Press Releases, Report
Report: Private Equity Firms That Bought Up Single Family Homes Have Spent Nearly $12M Lobbying Against Affordable Housing Reforms
Washington D.C. — Government watchdog Accountable.US released a new analysis finding several private equity and investment firms that have aggressively bought up single-family homes since the 2008 Financial Crisis have spent nearly $12 million lobbying against housing reforms that would impact their bottom lines, while the largest publicly traded firms have seen their real estate investment funds grow dramatically since the start of the pandemic. Tenants of these corporate landlords have reported feeling “stuck in homes they don’t own,” as they suffer from inadequate maintenance and unnecessary fees in order to maximize corporate profits. The report comes as the U.S. House Financial Services Subcommittee on Oversight and Investigations holds a hearing today, ‘Where Have All the Houses Gone? Private Equity, Single Family Rentals, and America’s Neighborhood’.
The same private equity firms that hoarded single family homes in the wake of the financial crisis are now fueling an affordable housing crisis – spending millions lobbying against reforms that bring down costs while they tack on needless tenant fees and cut corners on maintenance. It’s yet another way corporate greed is driving up costs for everyday families, and those in Congress who prefer to collect checks from big corporate landlords rather than support affordable housing efforts are every bit as responsible for it."
Liz Zelnick, Accountable.US Economy spokesperson
Accountable.US’ latest report follows its recent analysis of the ten largest publicly traded apartment companies by number of units, which found that they all raised rent prices and collectively saw their total 2021 fiscal year net incomes soar by 57% to nearly $5 billion. The top executives of these same companies also reported that their total compensation in the same period swelled by nearly 23% to over $66.5 million, helping them maintain lavish homes valued at a total of almost $103 million. Accountable.US has documented extensively how pandemic profiteering and corporate greed from the big oil, meatpacking, shipping, retail, clothing, food, trucking and railroad companies are all making inflation and supply chain challenges worse for everyday consumers.

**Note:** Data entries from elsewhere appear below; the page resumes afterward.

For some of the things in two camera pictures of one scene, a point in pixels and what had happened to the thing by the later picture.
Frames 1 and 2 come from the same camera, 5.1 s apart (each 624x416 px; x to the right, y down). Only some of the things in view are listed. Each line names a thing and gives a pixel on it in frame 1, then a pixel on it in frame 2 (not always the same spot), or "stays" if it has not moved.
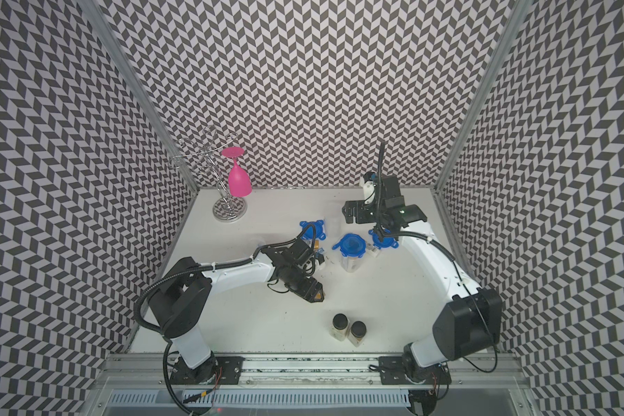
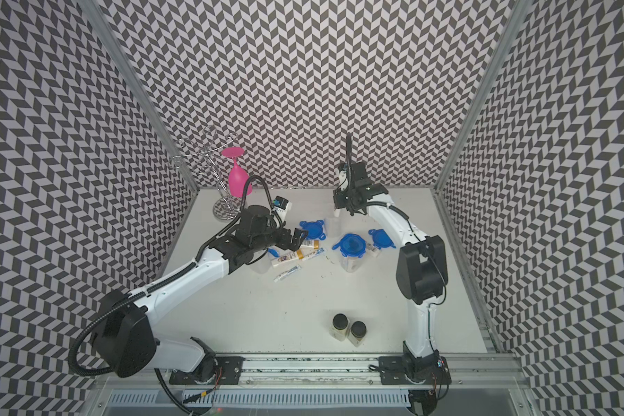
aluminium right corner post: (520, 12) stays
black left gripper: (310, 291) -> (296, 241)
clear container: (351, 263) stays
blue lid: (351, 244) stays
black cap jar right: (357, 333) stays
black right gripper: (360, 207) -> (339, 203)
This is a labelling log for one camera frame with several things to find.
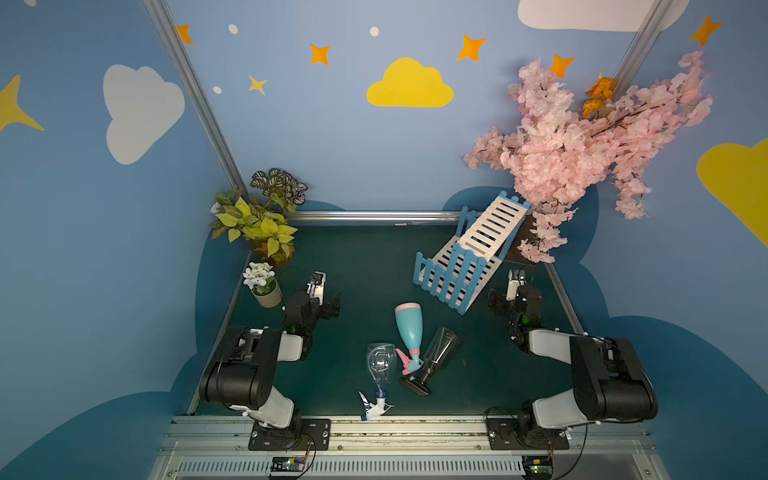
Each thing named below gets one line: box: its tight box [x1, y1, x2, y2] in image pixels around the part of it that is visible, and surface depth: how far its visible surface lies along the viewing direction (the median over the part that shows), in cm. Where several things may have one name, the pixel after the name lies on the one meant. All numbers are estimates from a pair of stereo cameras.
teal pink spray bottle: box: [395, 302, 425, 375], surface depth 90 cm
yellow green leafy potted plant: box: [211, 169, 307, 266], surface depth 95 cm
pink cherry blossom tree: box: [463, 52, 713, 262], surface depth 73 cm
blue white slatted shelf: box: [414, 191, 531, 315], surface depth 87 cm
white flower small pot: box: [243, 262, 282, 308], surface depth 92 cm
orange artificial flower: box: [582, 72, 615, 117], surface depth 84 cm
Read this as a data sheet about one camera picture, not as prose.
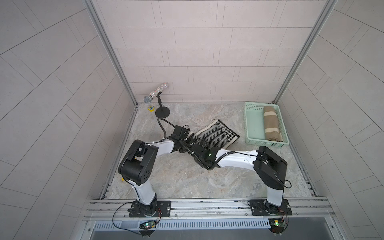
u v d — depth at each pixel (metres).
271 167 0.48
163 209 0.71
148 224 0.65
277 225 0.67
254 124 1.05
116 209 0.71
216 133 0.97
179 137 0.75
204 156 0.65
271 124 0.99
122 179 0.46
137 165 0.46
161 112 1.09
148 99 0.88
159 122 0.78
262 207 0.70
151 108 1.12
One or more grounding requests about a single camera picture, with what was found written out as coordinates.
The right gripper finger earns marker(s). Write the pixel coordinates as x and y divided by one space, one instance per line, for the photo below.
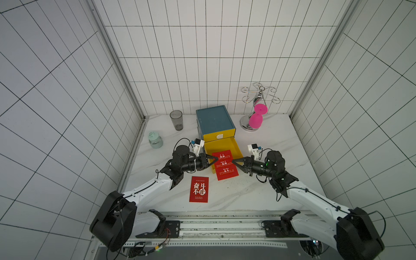
244 160
246 168

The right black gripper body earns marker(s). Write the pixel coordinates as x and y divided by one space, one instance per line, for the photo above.
248 166

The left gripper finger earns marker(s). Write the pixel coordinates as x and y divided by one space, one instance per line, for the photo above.
207 164
210 158

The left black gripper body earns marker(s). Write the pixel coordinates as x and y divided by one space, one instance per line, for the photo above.
199 163

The red postcard stimulate text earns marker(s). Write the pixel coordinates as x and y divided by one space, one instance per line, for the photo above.
224 167

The yellow drawer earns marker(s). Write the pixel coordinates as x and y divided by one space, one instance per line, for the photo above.
214 136
223 149

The red postcard white characters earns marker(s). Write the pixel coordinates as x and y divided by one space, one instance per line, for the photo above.
199 191

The teal drawer cabinet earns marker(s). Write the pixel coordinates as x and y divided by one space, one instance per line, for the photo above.
213 119

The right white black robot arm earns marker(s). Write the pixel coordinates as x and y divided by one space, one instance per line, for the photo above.
349 231

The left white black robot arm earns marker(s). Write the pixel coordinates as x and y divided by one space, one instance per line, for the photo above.
121 215

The mint green jar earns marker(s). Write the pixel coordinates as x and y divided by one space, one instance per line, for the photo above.
155 140

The pink hourglass cup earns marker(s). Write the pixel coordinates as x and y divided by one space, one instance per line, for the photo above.
256 120

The grey translucent cup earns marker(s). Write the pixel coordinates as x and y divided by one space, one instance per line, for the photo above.
177 119

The chrome cup rack stand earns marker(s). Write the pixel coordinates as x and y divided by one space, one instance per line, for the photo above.
256 96

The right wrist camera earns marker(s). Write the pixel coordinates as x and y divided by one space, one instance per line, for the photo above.
255 150

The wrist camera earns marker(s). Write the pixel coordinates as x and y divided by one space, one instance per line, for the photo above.
198 146
255 150

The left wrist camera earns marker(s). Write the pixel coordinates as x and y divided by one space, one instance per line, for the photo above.
198 146

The aluminium mounting rail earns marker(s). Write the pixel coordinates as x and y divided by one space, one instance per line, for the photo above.
216 230

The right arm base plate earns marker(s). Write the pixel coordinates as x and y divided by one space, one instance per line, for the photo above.
276 227

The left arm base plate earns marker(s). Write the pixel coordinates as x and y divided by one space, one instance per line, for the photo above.
165 229

KEY FINDINGS FROM ACCOUNTABLE.US:
- The Blackstone Group—once the “largest landlord for single-family rentals in the world and the largest landlord” in the U.S.—saw its real estate portfolio’s assets under management (AUM) increase 49% to $279.5 billion in FY 2021 and bragged that “rents are growing two to three times the rate of inflation,” after spending over $6.2 million fighting a rent control ballot initiative in California and $60,000 lobbying on federal housing issues since 2020.
- The Carlyle Group—one of the largest publicly traded private equity firms—spent at least $4.35 million lobbying on housing issues since the start of the pandemic, as the firm saw its real estate AUM climb to over $31 billion in Q1 2022.
- Greystar Real Estate Partners—“the largest property manager in the U.S.”—has increased its apartment inventory by 100,000 in two years to over 768,000 units and could grow the number of single-family homes under management to 25,000 in the next five years after spending at least $20,000 lobbying on housing policy.
- Goldman Sachs, which spent over $6.74 million lobbying on housing issues since 2020, backed real estate firm, Fundrise, with a “$300 million credit facility” as the real estate investment firm bought hundreds of single-family homes, including 146 single-family homes in Jacksonville in 2022.
- The American Investment Council—an industry group representing the “country’s leading private equity and growth capital firms—spent at least $760,000 lobbying on housing issues and Build Back Better since 2020 and wrote a letter to the U.S. Securities and Exchange Council in April 2022 opposing a proposal increasing the reporting requirements for funds, including those invested in the real estate market.